#### Prompt:
Reproduce verbatim the lines of the material below, starting at the line with "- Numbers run" and ending at the line with "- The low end", both inclusive; skip the rest.

#### Dataset records:
┄┄┄┄┄┄┄┄┄┄

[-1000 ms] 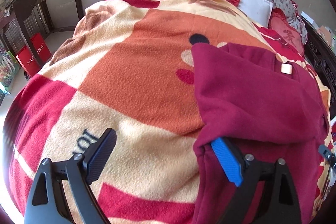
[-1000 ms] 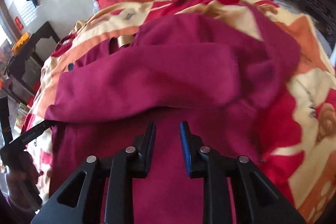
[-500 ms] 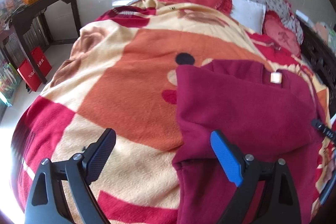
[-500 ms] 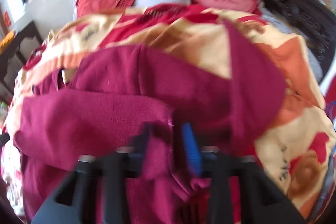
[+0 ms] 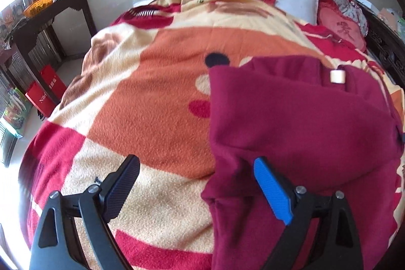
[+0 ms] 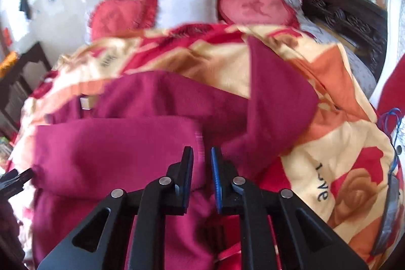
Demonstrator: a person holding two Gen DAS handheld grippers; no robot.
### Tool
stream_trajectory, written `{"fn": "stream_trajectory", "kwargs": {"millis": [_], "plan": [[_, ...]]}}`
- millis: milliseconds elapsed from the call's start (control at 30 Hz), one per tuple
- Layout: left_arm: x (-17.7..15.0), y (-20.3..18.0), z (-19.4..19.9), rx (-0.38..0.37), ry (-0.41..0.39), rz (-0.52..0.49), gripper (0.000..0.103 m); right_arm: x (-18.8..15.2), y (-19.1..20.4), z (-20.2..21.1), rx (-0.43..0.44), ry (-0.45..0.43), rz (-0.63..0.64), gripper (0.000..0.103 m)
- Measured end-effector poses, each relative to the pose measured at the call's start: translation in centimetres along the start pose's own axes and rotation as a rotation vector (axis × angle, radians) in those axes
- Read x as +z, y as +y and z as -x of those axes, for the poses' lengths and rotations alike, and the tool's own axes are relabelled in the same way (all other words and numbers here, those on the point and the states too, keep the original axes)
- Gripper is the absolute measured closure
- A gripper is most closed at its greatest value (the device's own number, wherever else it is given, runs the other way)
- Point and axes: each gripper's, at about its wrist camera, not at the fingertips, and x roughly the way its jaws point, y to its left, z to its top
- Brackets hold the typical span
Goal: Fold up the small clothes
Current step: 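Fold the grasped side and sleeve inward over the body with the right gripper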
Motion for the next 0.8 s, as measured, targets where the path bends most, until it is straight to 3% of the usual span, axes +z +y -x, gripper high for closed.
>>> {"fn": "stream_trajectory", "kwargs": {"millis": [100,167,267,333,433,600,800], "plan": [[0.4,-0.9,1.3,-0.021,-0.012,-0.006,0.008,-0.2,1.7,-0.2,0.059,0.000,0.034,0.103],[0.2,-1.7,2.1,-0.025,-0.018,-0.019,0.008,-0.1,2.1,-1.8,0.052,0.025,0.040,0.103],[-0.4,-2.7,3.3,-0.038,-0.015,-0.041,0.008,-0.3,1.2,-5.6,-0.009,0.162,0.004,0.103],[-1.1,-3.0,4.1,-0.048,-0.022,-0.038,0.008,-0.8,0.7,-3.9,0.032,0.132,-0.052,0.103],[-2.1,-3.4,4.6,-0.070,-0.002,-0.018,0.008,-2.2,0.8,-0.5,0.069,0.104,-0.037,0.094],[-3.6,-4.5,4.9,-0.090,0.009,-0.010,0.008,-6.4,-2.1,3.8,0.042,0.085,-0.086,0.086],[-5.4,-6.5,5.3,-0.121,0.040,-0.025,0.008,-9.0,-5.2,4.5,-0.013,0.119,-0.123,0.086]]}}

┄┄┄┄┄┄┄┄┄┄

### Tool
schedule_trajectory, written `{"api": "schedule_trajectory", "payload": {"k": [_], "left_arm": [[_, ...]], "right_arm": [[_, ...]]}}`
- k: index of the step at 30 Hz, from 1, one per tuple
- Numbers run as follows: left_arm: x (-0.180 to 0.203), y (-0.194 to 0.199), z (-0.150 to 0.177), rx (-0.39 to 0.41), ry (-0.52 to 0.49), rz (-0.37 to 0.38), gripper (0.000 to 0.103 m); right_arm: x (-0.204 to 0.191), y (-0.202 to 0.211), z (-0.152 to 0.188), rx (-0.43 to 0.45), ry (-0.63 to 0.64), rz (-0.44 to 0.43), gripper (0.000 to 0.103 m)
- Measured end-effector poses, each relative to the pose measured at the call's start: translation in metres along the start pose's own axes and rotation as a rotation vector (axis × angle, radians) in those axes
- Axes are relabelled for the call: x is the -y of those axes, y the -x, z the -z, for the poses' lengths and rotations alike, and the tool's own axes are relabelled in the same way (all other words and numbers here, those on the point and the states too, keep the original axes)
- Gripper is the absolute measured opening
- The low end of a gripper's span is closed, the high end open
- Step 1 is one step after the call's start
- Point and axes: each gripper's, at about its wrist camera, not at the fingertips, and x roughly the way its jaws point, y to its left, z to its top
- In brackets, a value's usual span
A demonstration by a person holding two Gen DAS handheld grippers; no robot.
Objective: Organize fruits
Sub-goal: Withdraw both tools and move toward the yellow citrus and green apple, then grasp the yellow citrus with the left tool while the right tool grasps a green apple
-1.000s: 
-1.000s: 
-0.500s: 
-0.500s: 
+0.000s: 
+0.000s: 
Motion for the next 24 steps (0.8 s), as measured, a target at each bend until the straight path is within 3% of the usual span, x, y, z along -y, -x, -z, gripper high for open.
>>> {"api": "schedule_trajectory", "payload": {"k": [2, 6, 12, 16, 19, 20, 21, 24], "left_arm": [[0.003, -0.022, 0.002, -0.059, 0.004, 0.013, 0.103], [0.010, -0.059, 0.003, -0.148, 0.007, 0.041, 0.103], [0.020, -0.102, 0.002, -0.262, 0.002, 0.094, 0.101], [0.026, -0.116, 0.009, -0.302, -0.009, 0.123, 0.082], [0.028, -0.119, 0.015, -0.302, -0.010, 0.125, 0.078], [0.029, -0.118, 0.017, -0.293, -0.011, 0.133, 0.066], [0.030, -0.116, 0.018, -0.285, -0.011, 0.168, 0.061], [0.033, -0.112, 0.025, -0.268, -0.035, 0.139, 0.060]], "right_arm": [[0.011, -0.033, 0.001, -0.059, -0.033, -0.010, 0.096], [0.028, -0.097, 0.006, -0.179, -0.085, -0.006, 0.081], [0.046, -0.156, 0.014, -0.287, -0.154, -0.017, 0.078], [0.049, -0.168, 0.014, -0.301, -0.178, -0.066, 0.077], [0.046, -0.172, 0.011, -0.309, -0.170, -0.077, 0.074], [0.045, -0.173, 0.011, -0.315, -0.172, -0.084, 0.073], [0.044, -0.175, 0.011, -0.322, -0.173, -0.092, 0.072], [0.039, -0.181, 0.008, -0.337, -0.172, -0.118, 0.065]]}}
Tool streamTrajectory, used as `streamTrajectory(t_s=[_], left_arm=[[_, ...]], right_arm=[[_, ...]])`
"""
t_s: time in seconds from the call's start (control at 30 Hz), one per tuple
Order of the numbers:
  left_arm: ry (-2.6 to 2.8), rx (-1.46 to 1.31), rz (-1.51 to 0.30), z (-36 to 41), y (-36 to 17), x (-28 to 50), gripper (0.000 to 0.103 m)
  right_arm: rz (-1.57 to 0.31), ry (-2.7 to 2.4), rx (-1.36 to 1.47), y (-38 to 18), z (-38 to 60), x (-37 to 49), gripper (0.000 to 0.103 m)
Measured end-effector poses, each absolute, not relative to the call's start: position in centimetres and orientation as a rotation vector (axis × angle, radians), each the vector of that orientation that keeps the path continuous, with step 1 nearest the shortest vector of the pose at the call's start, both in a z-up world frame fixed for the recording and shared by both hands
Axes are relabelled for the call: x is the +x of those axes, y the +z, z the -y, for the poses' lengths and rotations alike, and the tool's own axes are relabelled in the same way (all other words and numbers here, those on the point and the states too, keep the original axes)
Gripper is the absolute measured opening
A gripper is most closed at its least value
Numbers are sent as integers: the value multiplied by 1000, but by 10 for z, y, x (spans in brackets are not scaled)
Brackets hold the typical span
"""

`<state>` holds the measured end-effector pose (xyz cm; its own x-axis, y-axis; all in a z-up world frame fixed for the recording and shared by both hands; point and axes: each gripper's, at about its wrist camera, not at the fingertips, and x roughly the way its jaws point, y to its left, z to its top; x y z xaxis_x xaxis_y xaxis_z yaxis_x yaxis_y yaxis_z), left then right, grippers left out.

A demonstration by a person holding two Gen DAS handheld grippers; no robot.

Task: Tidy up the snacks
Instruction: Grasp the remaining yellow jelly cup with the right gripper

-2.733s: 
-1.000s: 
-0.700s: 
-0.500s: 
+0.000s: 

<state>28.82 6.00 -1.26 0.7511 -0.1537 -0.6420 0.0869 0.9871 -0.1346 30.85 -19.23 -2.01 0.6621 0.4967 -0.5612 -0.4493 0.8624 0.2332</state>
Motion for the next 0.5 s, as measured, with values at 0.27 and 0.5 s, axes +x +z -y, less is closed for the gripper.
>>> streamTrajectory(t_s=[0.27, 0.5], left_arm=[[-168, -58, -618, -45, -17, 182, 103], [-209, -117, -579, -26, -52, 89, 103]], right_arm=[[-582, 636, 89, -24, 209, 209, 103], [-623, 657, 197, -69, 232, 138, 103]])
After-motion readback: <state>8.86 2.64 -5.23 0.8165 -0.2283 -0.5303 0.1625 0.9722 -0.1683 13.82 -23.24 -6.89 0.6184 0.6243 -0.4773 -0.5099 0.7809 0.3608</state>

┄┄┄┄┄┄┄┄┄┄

#### Written response:
- Numbers run as follows: left_arm: x (-0.180 to 0.203), y (-0.194 to 0.199), z (-0.150 to 0.177), rx (-0.39 to 0.41), ry (-0.52 to 0.49), rz (-0.37 to 0.38), gripper (0.000 to 0.103 m); right_arm: x (-0.204 to 0.191), y (-0.202 to 0.211), z (-0.152 to 0.188), rx (-0.43 to 0.45), ry (-0.63 to 0.64), rz (-0.44 to 0.43), gripper (0.000 to 0.103 m)
- Measured end-effector poses, each relative to the pose measured at the call's start: translation in metres along the start pose's own axes and rotation as a rotation vector (axis × angle, radians) in those axes
- Axes are relabelled for the call: x is the -y of those axes, y the -x, z the -z, for the poses' lengths and rotations alike, and the tool's own axes are relabelled in the same way (all other words and numbers here, those on the point and the states too, keep the original axes)
- Gripper is the absolute measured opening
- The low end of a gripper's span is closed, the high end open

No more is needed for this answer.